=== Goal of the exercise ===
Could you reproduce the lines below from the one with "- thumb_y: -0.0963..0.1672" through the one with "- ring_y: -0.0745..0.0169"? Keep both ends and add nothing.
BEGIN Records to use
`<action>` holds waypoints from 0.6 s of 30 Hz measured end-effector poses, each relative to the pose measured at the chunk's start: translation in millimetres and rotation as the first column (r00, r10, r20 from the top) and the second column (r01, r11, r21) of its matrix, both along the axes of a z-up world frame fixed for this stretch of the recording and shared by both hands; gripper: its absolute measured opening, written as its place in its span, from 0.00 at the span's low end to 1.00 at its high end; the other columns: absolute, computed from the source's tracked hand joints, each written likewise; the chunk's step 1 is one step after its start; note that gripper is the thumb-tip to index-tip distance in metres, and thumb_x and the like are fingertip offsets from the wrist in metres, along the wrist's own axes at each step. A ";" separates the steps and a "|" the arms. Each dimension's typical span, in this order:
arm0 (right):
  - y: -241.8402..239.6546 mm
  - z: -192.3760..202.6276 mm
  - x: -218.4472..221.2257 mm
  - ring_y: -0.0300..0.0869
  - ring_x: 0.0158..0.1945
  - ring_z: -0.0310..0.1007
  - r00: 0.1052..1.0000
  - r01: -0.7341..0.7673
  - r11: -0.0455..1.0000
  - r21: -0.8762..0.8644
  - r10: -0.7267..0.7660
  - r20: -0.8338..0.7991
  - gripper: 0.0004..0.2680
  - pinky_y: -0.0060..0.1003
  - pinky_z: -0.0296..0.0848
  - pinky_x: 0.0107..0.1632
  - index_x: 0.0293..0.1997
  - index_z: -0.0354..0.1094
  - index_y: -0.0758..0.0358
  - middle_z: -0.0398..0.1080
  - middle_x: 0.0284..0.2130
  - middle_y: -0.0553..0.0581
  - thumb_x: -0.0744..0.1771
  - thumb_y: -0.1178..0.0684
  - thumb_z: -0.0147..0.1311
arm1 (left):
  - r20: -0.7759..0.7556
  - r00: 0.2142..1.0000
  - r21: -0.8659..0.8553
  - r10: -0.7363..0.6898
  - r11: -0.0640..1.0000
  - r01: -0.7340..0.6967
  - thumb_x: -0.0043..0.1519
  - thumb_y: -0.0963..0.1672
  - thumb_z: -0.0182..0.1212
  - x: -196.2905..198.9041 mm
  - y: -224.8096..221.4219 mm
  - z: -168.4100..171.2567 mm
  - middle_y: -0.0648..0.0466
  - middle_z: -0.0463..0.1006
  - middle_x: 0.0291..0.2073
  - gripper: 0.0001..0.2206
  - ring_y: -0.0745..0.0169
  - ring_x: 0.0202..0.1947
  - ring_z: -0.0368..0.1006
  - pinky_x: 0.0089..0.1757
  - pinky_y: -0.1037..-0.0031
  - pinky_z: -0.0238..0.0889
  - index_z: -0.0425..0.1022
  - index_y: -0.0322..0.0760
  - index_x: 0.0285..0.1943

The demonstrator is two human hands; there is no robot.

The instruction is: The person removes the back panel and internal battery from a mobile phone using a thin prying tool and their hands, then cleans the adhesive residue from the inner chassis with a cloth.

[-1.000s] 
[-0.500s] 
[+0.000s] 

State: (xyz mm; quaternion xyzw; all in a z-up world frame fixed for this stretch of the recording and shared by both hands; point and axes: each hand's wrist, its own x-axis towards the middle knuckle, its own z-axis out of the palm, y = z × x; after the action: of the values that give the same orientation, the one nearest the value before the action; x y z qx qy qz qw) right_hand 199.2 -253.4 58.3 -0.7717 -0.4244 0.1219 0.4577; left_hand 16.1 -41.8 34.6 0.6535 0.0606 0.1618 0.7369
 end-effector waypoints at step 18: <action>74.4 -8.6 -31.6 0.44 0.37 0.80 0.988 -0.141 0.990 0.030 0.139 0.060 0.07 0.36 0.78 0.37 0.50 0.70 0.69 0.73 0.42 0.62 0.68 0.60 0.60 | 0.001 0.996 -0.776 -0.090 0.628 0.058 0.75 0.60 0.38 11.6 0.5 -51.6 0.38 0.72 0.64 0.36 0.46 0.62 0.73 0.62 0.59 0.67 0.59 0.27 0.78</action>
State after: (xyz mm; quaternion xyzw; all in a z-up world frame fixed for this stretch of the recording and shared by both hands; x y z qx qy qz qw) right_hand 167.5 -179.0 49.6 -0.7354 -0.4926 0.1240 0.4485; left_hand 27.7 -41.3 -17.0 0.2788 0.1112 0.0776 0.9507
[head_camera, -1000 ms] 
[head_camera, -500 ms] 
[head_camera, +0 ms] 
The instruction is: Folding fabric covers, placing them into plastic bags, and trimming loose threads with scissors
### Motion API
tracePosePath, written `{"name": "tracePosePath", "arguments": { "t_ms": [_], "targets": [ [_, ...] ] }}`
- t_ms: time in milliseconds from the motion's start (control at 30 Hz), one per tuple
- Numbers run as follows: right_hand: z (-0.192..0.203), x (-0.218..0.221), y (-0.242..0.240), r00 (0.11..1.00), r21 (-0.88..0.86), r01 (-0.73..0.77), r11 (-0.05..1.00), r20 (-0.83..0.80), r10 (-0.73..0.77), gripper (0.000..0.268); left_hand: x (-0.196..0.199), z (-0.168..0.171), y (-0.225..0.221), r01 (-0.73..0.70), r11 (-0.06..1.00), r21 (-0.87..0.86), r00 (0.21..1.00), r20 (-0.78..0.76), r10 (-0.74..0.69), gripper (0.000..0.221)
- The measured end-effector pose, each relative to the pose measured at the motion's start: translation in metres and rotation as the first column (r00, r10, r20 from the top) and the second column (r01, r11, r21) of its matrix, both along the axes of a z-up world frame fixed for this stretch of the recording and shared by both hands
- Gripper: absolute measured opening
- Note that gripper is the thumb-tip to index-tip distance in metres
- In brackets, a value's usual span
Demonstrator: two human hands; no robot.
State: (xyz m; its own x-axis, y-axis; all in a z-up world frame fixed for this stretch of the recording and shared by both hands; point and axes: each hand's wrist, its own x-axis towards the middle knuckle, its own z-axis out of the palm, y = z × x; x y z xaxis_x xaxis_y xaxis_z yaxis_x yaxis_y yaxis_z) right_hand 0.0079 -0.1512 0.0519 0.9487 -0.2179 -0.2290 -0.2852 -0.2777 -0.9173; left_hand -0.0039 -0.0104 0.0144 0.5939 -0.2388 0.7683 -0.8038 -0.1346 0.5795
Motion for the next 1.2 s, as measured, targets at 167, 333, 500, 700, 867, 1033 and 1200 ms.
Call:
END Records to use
=== Answer section ===
  - thumb_y: -0.0963..0.1672
  - thumb_z: -0.0182..0.1212
  - x: -196.2905..198.9041 mm
  - y: -224.8096..221.4219 mm
  - z: -168.4100..171.2567 mm
  - middle_y: -0.0648..0.0466
  - middle_z: -0.0463..0.1006
  - middle_x: 0.0291..0.2073
  - gripper: 0.0001..0.2206
  - ring_y: -0.0745..0.0169

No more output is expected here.